Your answer should consist of the lines below that hold the word "this".
________________________
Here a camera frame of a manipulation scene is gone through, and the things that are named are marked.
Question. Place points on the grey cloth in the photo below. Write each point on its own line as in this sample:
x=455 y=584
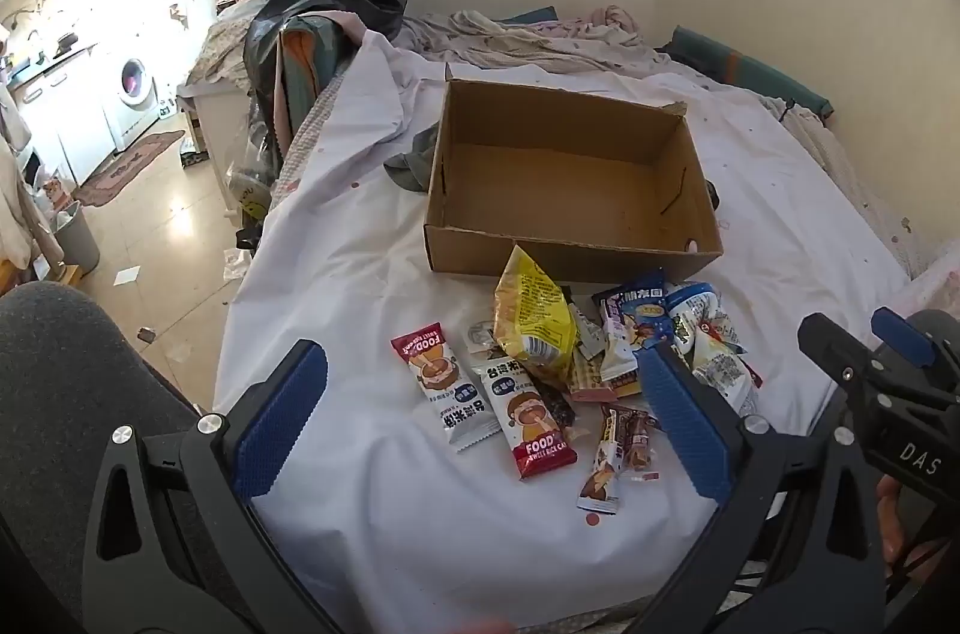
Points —
x=412 y=162

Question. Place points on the blue cartoon snack packet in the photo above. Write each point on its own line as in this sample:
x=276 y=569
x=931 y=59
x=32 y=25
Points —
x=637 y=311

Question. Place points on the small dark floor object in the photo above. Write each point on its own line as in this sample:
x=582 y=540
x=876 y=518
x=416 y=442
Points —
x=147 y=335

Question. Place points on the small white snack packet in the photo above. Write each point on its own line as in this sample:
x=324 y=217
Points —
x=619 y=364

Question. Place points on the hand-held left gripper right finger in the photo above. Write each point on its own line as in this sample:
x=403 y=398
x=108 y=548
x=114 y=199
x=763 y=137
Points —
x=686 y=424

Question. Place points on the person's right hand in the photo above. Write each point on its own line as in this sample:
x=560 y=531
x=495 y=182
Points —
x=892 y=514

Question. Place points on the yellow snack bag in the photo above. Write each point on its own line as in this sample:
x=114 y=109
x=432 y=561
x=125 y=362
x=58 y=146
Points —
x=532 y=311

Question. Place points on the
________________________
-- Exercise response --
Question. Place points on the grey cloth in the photo below. Write each point on its own line as in this sample:
Question. Place points on the blue cartoon snack packet in the photo above. Write each point on its own line as in this sample:
Question. Place points on the small dark floor object in the photo above. Write each point on its own line as in this sample:
Question. Place points on the small white snack packet in the photo above. Write each point on its own line as in this sample:
Question. Place points on the hand-held left gripper right finger in the photo above. Write each point on its own line as in this sample:
Question. Place points on the person's right hand in the photo above. Write each point on its own line as in this sample:
Question. Place points on the yellow snack bag in the photo above. Write each point on its own line as in this sample:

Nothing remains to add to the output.